# Resolve Domains in DNSDB

Having done clustering of the registrable domains, we'd like to explore the subdomains of the registrable domains.

First step: we need to collect them all from DNSDB. After that, we will want to cluster the subdomains, but that can be done in a separate notebook. Here we'll just deal with querying the domains.  

### How to resolve everything in DNSDB.

Borrowing from Joe St. Sauver's examples on bulk-querying DNSDB, I should be able to do this fairly quickly. The trick is going to be finding the right time fence. I think what I need to do is find the earliest create-date from the whois entries of the registrable domains, and go from there until today. The create-date should be in the domain information we dumped from Clay's investigation in Iris, so let's grab that. 

In [1]:
import json
import datetime

In [2]:
with open("disneyland_domains.json") as infile:
    data = json.load(infile)

In [3]:
data.keys()

dict_keys(['response'])

In [4]:
domains = data["response"]["results"]

In [5]:
min_date = datetime.date.today()
for entry in domains:
    create_string = entry['create_date']['value']
    create_date = datetime.datetime.strptime(create_string, "%Y-%m-%d").date()
    if create_date < min_date:
        min_date = create_date

In [6]:
min_date

datetime.date(2019, 5, 16)

In [7]:
# frustratingly, you have to jump through some hoops to get a UTC-timezone'd timestamp
start_time = datetime.datetime.combine(min_date, datetime.datetime.min.time(), tzinfo=datetime.timezone.utc).timestamp()
start_time

1557964800.0

Okay, that's my min starting time for these disneyland domains. No point in looking for anything earlier, since none of them were created before then.
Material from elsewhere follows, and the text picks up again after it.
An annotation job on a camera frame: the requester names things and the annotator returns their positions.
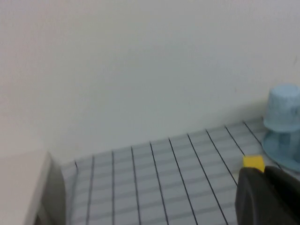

I'll could check with Clay to see if there is an end point, but for now, let's assume today.

In [8]:
end_time = datetime.datetime.utcnow().timestamp()
end_time

1679091726.496638

## Actually Querying DNSDB

In [9]:
import requests
import time
from time import strftime, gmtime
from collections import defaultdict
import idna

In [10]:
def get_api_key():
    """ Retrieve the DNSDB API key """
    api_key_file_path = "/Users/ageeclough/.dnsdb-apikey.fordemo"
    try:
        with open(api_key_file_path, encoding='UTF-8') as my_api_file:
            val = my_api_file.readline().strip()
    except FileNotFoundError:
        exit("DNSDB API key should be in ~/.dnsdb-apikey.fordemo")
    return val

In [11]:
def remove_saf_entries(mylist):
    """ Remove the Streaming API Framing Records From the Results """
    mylist2 = mylist.splitlines()
    # Strip the streaming format bookend records
    if mylist2[0] == '{"cond":"begin"}':
        mylist2.pop(0)
    if (mylist2[-1] == '{"cond":"succeeded"}') or (mylist2[-1] == '{"cond":"limited","msg":"Result limit reached"}'):
        mylist2.pop()
    return mylist2

In [12]:
def print_detailed_bits(myrecord):
    """format results for display"""
    myrecord_json_format = json.loads(myrecord)
    my_rrtype = myrecord_json_format['obj']['rrtype']
    # assume we're only interested in "A" records and CNAMEs
    if my_rrtype.rstrip() not in ("A", "CNAME"):
        return None
    my_rrname = myrecord_json_format['obj']['rrname']
    my_count = myrecord_json_format['obj']['count']
    my_rdata = myrecord_json_format['obj']['rdata']
    myformat = '%Y-%m-%d %H:%M'
    # time_last
    try:
        extract_tl = myrecord_json_format['obj']['time_last']
    except KeyError:
        extract_tl = myrecord_json_format['obj']['zone_time_last']
    enddatetime = strftime(myformat, gmtime(extract_tl))

    # time_first
    try:
        extract_tf = myrecord_json_format['obj']['time_first']
    except KeyError:
        extract_tf = myrecord_json_format['obj']['zone_time_first']
    startdatetime = strftime(myformat, gmtime(extract_tf))

    result = {
        "domain": my_rrname,
        "type": my_rrtype,
        "enddate": enddatetime,
        "startdate": startdatetime,
        "count": my_count,
        "rdata": my_rdata
    }
    return result

In [13]:
def make_query(myfqdn, my_apikey, start_time, end_time):
    """ Make the DNSDB query for myfqdn """
    # get the DNSDB API key
    url = "https://api-iad.dnsdb.info/dnsdb/v2/lookup/rrset/name/" + myfqdn + \
        f"?limit=1000000&time_last_after={int(start_time)}&time_first_before={int(end_time)}"
    myheaders = {'X-API-Key': my_apikey, 'Accept': 'application/jsonl'}
    r = requests.get(url, headers=myheaders, timeout=3600)
    # Status Code 200 == Success
    results = list()
    if r.status_code == 200:
        stripped_results = remove_saf_entries(r.text)
        for myfqdns in stripped_results:
            myline = print_detailed_bits(myfqdns)
            if myline is not None:
                results.append(myline)
        return results
    else:
        sys.stderr.write(myfqdn + " returned status code=" + str(r.status_code) + "\n")

In [14]:
api_key = get_api_key()

In [15]:
make_query("python.com.", api_key, start_time, end_time)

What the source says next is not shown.